(Stored entries)
________________________________________

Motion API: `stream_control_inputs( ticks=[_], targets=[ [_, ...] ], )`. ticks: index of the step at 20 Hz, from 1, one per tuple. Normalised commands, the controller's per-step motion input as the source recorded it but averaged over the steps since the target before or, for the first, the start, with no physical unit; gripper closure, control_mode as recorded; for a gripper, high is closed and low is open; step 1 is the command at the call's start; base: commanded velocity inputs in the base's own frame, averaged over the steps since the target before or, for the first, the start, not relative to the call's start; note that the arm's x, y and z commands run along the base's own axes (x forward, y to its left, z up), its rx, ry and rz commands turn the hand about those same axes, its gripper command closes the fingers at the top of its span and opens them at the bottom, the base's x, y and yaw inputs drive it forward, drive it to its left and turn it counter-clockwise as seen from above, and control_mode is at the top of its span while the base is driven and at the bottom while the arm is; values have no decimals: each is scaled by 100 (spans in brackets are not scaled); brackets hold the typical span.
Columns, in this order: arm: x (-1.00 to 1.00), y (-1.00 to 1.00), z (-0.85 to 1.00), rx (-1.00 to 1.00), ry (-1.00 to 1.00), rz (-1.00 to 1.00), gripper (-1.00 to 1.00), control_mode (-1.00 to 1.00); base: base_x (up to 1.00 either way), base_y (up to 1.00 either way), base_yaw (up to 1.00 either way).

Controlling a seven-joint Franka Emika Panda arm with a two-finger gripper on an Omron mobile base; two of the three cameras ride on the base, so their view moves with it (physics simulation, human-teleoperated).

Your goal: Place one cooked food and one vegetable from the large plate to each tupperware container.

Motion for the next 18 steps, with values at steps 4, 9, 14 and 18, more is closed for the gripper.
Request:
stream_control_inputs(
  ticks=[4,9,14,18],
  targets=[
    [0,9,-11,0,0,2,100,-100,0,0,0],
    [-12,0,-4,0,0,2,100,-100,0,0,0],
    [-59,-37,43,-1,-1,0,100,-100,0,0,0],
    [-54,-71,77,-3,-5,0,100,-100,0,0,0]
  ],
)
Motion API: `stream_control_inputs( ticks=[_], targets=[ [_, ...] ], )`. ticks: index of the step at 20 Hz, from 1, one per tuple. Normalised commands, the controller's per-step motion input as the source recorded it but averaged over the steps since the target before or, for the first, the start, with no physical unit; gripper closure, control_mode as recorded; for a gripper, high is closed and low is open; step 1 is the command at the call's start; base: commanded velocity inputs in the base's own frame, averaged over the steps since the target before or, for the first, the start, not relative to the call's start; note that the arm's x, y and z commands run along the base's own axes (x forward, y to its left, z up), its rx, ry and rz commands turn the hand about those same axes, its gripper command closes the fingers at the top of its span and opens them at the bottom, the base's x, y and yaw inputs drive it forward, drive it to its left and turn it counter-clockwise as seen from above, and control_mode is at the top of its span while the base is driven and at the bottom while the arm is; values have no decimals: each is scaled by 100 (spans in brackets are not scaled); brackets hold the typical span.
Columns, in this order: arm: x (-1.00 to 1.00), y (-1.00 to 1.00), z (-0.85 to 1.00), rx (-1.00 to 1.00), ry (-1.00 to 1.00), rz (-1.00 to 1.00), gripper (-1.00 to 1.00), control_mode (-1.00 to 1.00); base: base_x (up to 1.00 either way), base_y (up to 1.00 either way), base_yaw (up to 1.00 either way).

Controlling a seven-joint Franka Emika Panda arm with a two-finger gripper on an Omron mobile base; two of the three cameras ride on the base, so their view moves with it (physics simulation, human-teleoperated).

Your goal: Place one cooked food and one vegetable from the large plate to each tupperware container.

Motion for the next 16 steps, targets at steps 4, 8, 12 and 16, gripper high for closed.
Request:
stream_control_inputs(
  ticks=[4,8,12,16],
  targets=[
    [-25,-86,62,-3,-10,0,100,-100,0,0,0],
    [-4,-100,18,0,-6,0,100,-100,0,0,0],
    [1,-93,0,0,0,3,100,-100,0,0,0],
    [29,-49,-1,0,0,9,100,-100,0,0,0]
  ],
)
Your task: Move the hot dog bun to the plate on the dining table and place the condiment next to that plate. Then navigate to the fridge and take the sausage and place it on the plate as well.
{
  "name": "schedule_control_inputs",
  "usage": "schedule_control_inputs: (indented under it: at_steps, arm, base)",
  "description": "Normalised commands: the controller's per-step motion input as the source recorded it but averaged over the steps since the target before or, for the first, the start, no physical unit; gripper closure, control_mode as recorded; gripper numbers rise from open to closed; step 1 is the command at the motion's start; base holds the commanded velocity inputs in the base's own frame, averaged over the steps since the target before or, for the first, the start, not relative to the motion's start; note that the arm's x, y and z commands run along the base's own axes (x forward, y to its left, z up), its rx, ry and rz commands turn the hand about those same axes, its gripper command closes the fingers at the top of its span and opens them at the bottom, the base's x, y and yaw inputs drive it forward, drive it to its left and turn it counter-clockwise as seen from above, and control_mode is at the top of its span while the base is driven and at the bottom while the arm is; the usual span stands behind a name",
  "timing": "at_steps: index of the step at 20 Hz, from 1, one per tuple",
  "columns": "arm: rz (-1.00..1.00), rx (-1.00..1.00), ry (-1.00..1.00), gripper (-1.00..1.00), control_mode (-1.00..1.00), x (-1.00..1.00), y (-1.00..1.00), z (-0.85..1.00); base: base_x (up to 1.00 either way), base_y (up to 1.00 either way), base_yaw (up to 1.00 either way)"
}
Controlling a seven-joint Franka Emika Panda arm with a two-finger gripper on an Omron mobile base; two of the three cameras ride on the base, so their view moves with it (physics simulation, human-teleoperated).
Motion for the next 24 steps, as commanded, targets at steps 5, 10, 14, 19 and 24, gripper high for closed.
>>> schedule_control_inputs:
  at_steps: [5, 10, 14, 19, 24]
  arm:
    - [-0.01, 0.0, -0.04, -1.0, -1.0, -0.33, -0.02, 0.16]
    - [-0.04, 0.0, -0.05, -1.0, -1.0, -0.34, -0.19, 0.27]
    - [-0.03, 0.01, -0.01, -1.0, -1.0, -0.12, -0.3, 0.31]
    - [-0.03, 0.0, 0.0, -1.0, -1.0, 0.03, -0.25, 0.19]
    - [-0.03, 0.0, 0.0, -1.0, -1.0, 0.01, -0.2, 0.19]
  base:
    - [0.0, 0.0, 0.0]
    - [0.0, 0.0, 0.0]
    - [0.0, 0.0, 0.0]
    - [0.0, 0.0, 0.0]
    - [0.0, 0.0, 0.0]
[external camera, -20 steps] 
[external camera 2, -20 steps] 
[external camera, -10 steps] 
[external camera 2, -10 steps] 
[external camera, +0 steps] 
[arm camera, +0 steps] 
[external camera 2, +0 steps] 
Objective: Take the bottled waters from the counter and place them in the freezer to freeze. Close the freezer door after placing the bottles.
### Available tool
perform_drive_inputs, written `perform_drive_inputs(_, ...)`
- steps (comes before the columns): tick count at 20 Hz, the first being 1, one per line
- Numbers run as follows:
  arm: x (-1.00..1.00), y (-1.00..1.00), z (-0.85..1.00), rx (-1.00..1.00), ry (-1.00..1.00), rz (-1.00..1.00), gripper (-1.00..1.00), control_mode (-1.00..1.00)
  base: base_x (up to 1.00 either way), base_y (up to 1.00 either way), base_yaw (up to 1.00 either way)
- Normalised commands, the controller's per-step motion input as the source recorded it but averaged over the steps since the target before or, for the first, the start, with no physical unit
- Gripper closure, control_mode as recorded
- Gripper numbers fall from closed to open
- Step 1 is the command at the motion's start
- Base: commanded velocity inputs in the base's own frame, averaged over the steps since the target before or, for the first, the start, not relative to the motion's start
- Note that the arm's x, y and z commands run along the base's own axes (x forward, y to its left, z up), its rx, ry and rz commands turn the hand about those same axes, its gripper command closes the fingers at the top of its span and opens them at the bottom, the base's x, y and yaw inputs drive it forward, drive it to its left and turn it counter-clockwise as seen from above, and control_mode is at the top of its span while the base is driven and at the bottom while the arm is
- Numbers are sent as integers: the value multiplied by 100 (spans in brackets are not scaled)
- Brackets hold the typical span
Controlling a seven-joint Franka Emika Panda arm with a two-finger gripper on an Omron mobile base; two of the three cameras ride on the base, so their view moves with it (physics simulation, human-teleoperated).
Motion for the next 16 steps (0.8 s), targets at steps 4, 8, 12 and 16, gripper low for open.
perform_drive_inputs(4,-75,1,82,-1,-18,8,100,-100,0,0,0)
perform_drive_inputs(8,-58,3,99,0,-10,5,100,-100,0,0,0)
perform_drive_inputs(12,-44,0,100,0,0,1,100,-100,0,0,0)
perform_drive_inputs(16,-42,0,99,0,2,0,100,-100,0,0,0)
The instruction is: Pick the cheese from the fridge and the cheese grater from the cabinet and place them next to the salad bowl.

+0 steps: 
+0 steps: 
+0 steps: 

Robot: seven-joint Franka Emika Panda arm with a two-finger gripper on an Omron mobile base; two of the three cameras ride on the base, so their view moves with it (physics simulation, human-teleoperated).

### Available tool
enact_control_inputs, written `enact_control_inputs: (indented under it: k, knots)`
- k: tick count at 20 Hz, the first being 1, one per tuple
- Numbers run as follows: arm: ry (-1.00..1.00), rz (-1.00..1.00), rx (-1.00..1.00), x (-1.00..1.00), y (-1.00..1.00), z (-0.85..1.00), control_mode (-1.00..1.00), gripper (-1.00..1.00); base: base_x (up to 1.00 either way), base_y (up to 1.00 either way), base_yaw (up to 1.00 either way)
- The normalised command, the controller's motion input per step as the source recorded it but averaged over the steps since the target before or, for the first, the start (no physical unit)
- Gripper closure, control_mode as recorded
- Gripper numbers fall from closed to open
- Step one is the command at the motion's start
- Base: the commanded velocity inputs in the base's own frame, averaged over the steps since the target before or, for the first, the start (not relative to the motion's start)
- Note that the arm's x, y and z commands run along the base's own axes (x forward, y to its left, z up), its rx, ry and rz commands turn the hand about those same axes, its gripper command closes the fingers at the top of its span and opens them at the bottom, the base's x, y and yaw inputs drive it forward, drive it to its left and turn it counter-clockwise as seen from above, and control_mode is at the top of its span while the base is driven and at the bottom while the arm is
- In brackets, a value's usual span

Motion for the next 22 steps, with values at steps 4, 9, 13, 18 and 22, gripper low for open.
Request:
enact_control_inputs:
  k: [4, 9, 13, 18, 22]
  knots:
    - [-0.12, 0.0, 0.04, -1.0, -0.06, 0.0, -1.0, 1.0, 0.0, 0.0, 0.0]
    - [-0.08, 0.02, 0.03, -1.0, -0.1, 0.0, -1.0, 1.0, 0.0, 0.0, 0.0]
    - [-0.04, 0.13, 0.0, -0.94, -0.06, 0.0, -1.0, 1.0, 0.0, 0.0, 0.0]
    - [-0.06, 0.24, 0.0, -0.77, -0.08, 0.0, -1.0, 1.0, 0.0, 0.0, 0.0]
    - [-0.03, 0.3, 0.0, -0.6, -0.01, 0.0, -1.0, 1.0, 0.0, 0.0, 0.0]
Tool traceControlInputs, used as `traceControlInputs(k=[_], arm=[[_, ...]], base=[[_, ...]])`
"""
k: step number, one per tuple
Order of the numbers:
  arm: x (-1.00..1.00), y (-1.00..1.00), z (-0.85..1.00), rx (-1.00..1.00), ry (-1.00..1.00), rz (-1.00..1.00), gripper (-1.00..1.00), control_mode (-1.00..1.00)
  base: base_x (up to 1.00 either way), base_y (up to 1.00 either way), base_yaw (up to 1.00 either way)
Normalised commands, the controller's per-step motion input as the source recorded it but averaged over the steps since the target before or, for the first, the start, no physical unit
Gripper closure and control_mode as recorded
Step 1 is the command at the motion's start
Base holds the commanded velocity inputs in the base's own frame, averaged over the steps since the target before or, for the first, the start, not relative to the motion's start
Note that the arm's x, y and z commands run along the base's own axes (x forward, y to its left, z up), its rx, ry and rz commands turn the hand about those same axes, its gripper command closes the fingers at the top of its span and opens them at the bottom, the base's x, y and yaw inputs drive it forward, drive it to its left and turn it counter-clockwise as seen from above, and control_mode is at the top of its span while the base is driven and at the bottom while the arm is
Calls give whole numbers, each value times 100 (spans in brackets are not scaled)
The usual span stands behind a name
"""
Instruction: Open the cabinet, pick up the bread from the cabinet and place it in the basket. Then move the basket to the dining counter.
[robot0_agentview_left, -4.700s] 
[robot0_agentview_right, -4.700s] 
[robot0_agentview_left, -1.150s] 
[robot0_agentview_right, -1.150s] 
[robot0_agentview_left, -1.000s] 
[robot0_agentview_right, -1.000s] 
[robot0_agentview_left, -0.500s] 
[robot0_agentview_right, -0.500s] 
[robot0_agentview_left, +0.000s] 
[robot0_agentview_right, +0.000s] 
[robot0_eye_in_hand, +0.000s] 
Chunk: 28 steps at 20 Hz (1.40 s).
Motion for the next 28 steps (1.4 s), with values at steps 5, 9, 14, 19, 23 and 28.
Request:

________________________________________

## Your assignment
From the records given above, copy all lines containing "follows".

## Solution
- Numbers run as follows:
- Numbers run as follows: arm: ry (-1.00..1.00), rz (-1.00..1.00), rx (-1.00..1.00), x (-1.00..1.00), y (-1.00..1.00), z (-0.85..1.00), control_mode (-1.00..1.00), gripper (-1.00..1.00); base: base_x (up to 1.00 either way), base_y (up to 1.00 either way), base_yaw (up to 1.00 either way)

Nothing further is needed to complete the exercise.